**WHAT TO PRODUCE:**
In the data that follows, count the lines in which the word "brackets" occurs, and report that figure alone.

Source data
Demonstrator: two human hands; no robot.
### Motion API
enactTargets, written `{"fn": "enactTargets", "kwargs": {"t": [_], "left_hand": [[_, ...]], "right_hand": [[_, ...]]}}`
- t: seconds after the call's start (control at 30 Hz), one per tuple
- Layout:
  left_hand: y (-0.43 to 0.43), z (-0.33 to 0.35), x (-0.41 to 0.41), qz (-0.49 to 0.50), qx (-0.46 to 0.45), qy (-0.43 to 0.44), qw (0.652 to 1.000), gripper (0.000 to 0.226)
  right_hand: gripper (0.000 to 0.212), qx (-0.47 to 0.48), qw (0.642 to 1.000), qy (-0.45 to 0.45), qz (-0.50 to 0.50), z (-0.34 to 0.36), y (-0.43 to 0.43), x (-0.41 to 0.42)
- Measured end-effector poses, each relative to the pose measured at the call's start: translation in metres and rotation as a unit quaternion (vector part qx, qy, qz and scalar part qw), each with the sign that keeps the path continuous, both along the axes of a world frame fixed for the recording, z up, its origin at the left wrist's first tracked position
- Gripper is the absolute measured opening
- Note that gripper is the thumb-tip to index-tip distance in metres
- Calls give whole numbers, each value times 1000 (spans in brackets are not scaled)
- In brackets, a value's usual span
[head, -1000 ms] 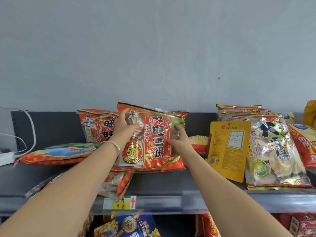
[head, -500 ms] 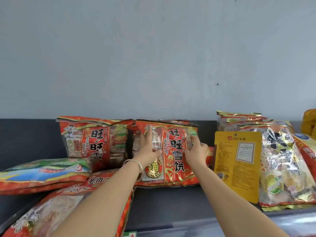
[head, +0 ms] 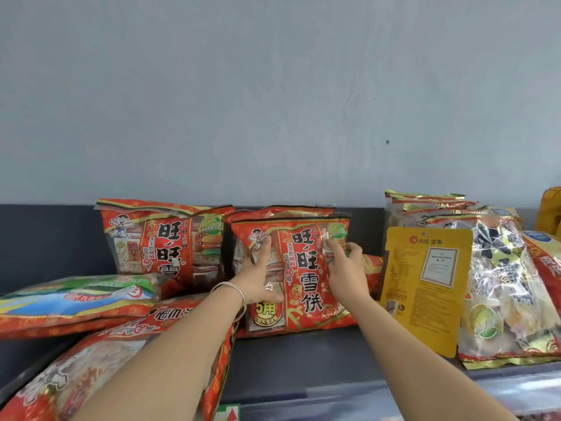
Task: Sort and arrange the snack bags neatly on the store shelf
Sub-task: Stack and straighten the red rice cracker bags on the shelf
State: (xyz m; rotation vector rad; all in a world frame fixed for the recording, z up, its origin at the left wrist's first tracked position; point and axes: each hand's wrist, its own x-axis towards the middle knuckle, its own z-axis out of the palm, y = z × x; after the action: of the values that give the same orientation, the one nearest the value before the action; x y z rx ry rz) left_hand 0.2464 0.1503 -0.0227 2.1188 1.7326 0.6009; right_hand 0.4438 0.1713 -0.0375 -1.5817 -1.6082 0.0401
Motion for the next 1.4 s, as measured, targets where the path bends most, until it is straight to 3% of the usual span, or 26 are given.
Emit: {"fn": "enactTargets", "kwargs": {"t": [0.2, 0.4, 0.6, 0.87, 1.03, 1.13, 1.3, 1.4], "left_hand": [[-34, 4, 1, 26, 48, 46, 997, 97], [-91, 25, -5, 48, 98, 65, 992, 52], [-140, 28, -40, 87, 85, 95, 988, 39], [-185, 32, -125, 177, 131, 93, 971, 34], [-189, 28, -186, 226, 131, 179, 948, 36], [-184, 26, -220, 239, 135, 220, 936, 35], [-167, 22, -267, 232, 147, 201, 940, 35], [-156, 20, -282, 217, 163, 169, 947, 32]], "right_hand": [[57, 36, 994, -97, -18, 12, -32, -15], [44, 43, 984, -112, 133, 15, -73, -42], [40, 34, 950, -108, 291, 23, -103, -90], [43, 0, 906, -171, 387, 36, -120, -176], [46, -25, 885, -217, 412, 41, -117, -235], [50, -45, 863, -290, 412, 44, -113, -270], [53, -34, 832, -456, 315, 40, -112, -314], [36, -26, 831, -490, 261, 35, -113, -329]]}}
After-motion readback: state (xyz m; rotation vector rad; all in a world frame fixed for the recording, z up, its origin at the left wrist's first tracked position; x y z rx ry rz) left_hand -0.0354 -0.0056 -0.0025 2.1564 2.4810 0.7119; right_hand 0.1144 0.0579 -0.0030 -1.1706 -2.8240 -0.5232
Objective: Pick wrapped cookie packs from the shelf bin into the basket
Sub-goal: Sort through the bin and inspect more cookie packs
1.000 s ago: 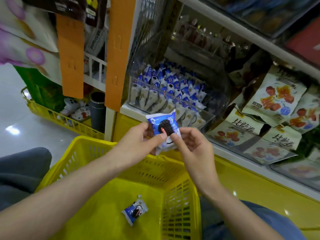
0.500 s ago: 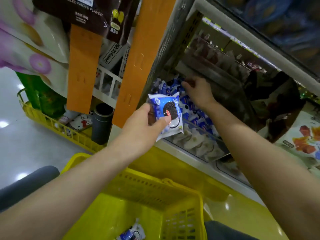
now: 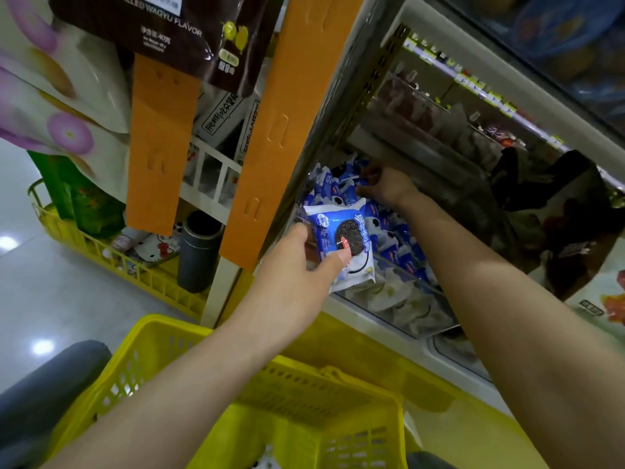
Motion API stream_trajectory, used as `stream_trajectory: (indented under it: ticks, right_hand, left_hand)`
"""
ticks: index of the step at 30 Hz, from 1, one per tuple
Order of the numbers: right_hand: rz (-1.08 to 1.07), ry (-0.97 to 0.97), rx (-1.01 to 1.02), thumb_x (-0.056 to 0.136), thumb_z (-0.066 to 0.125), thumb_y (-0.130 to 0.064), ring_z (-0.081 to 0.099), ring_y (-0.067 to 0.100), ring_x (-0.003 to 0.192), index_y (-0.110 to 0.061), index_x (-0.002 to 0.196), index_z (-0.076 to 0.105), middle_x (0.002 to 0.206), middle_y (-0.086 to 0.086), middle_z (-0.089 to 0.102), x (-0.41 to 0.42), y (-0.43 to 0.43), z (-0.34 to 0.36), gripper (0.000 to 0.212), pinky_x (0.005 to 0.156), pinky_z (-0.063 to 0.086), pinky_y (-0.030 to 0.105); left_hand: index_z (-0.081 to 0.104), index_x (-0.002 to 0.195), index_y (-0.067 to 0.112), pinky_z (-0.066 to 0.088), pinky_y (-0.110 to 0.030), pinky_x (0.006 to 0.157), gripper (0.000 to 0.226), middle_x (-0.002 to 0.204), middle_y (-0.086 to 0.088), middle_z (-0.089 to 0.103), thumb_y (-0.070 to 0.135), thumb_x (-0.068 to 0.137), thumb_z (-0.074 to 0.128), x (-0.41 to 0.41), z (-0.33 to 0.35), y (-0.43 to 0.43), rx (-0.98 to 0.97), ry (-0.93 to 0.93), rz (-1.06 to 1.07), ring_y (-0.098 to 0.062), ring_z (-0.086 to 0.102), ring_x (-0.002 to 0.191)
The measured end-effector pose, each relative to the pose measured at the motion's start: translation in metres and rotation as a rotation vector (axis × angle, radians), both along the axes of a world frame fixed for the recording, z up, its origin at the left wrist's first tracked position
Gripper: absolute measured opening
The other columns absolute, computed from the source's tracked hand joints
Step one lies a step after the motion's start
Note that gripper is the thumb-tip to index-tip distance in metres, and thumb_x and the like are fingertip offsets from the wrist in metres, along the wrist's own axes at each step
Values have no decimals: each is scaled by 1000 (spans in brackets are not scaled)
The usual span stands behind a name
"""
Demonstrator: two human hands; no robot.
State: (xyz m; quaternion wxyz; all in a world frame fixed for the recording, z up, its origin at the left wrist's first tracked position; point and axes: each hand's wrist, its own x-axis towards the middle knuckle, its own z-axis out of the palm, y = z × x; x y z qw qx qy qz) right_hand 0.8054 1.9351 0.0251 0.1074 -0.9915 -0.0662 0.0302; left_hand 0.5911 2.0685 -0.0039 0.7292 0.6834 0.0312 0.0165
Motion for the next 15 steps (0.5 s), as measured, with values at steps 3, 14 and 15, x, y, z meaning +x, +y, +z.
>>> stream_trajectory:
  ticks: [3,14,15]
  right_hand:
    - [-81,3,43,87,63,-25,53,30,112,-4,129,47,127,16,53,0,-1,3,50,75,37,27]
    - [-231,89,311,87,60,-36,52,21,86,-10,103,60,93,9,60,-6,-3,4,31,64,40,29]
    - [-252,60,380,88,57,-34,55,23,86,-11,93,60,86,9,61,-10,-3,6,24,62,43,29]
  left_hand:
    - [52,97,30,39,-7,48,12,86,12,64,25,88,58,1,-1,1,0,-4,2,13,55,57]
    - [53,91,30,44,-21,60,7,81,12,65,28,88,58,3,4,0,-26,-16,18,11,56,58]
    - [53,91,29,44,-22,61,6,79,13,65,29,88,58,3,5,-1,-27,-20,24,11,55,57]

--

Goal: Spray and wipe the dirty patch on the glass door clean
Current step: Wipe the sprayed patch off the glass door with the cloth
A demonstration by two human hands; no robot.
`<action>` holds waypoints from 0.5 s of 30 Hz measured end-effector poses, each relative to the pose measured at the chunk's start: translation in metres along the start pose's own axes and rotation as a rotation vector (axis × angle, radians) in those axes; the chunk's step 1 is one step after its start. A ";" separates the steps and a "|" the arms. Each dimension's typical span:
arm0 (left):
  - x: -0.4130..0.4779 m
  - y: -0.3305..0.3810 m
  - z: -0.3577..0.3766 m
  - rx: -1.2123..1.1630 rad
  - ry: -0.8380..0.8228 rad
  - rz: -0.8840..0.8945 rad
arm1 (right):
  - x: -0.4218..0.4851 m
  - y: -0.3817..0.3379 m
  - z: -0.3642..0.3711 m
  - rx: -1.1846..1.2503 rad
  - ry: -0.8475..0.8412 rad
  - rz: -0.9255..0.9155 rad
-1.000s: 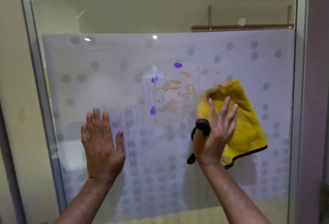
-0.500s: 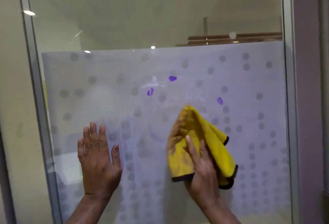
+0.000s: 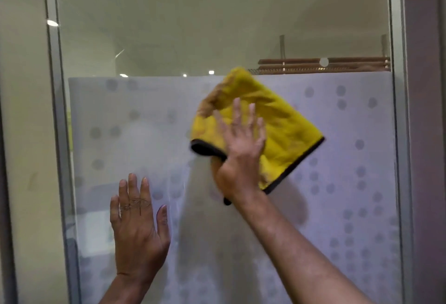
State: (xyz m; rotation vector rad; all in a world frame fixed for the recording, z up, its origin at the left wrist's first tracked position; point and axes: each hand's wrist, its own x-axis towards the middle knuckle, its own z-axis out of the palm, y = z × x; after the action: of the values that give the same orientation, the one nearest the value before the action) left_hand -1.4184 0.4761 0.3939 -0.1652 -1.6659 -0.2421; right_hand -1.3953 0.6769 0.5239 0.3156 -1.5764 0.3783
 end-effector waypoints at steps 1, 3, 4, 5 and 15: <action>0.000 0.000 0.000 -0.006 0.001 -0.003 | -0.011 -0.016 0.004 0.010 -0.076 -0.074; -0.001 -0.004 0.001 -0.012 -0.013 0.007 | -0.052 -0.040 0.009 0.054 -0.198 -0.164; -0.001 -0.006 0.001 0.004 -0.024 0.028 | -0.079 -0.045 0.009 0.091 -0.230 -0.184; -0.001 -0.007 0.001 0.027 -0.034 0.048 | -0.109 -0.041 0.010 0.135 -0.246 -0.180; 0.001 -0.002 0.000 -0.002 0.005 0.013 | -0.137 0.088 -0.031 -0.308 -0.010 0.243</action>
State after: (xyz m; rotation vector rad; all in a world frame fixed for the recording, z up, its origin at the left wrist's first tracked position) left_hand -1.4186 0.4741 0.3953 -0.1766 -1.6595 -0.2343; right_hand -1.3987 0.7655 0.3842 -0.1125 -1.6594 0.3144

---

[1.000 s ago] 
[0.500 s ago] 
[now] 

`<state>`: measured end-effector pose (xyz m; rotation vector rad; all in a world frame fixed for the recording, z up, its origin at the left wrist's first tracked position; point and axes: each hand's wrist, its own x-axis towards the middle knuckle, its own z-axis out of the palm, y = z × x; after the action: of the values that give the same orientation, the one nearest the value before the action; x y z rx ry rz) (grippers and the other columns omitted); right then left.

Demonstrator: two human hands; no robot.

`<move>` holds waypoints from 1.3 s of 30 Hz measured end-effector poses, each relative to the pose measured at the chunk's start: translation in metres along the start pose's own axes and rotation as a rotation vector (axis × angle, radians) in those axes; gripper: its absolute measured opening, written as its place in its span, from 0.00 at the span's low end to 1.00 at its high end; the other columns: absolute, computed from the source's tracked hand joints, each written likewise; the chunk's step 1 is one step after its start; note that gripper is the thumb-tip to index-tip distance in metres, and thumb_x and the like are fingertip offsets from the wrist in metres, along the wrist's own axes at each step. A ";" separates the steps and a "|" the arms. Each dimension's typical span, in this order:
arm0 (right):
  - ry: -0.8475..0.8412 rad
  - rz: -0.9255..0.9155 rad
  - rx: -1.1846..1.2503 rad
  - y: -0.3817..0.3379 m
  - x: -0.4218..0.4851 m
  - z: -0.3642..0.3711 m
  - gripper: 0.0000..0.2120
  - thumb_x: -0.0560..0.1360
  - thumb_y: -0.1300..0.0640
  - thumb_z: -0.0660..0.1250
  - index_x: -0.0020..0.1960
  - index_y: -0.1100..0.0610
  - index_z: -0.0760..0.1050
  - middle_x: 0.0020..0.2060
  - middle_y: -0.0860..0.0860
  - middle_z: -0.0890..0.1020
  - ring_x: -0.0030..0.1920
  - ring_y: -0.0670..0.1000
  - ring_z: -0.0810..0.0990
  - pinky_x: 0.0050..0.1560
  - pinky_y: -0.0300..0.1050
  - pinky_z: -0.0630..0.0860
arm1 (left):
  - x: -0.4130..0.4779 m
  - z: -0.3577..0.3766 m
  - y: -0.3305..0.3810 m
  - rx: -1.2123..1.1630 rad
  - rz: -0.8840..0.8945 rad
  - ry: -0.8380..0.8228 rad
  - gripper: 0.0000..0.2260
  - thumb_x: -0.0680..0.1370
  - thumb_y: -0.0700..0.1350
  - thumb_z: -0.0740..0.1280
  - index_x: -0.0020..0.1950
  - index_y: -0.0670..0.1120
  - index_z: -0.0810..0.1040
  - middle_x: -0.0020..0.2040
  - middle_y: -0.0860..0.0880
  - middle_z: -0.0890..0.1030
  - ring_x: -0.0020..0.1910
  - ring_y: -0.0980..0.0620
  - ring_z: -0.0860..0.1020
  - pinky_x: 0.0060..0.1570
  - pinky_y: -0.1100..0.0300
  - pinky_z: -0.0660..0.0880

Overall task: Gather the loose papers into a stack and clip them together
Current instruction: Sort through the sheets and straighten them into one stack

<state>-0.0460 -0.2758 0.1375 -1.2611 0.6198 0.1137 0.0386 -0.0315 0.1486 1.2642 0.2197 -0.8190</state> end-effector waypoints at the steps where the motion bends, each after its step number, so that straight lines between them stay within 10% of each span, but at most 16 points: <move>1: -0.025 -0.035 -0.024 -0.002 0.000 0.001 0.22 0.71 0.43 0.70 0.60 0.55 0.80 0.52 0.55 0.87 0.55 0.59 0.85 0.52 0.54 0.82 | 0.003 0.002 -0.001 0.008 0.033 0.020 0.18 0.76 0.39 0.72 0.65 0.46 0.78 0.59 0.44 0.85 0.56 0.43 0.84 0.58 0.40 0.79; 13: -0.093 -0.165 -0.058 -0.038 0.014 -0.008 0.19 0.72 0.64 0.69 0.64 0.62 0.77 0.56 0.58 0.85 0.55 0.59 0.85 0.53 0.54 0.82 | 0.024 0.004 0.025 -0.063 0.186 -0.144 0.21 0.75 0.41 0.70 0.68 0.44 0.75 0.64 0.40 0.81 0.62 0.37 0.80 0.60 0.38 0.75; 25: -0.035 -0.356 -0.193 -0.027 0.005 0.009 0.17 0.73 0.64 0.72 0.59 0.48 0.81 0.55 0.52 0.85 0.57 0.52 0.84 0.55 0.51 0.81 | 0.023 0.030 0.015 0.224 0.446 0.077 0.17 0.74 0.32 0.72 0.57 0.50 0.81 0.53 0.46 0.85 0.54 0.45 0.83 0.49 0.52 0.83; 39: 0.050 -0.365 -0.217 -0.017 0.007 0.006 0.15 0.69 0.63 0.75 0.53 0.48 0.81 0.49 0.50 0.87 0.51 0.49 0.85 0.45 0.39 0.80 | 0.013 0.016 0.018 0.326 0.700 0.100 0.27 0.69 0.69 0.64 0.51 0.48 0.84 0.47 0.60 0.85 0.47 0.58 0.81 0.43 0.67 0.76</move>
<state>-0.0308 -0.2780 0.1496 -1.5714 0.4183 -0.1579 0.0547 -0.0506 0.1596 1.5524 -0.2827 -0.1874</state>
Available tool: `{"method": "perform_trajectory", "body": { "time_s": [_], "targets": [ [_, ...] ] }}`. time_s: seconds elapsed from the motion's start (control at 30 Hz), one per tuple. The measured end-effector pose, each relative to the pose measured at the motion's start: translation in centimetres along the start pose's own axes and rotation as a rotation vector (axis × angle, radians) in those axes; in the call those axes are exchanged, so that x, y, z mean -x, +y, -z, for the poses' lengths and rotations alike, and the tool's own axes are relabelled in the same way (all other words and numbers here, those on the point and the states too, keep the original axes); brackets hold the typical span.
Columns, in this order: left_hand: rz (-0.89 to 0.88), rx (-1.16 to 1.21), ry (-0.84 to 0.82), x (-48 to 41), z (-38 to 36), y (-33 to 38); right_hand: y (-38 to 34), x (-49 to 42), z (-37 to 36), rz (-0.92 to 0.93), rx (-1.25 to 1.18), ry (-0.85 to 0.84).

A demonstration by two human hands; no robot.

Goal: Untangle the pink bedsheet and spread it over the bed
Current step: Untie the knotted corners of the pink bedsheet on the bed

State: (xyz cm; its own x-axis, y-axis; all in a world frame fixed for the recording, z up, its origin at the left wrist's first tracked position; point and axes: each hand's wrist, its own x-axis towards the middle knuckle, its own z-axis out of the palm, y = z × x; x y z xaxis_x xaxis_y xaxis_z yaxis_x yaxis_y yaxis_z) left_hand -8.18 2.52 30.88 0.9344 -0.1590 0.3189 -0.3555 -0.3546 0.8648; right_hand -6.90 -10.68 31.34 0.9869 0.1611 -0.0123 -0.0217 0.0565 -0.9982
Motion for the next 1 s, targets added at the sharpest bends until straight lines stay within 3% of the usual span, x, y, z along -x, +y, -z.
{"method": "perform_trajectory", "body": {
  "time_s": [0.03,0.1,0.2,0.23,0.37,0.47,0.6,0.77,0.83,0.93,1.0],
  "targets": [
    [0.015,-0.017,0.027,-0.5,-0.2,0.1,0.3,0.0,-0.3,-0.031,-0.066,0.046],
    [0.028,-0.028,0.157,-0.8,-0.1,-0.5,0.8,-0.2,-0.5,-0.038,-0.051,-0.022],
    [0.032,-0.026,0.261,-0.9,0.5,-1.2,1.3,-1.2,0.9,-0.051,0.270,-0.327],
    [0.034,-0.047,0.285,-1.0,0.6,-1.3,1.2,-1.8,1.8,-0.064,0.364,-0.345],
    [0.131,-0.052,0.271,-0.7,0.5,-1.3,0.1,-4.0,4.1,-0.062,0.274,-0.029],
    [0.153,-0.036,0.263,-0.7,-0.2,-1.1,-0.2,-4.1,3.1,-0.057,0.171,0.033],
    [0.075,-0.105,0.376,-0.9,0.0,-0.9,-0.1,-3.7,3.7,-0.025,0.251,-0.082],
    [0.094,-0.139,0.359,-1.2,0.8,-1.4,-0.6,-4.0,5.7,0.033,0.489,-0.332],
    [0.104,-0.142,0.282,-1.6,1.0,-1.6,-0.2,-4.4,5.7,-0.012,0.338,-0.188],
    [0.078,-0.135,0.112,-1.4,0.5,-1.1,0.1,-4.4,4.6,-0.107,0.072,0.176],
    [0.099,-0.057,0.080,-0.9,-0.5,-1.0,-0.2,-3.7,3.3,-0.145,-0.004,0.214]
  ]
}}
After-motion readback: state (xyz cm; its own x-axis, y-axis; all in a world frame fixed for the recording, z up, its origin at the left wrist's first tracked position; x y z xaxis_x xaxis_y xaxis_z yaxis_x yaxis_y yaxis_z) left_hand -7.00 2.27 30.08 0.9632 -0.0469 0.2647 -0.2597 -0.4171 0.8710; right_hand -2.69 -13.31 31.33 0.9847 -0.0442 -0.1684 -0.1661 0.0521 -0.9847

**EXERCISE SOLUTION:**
4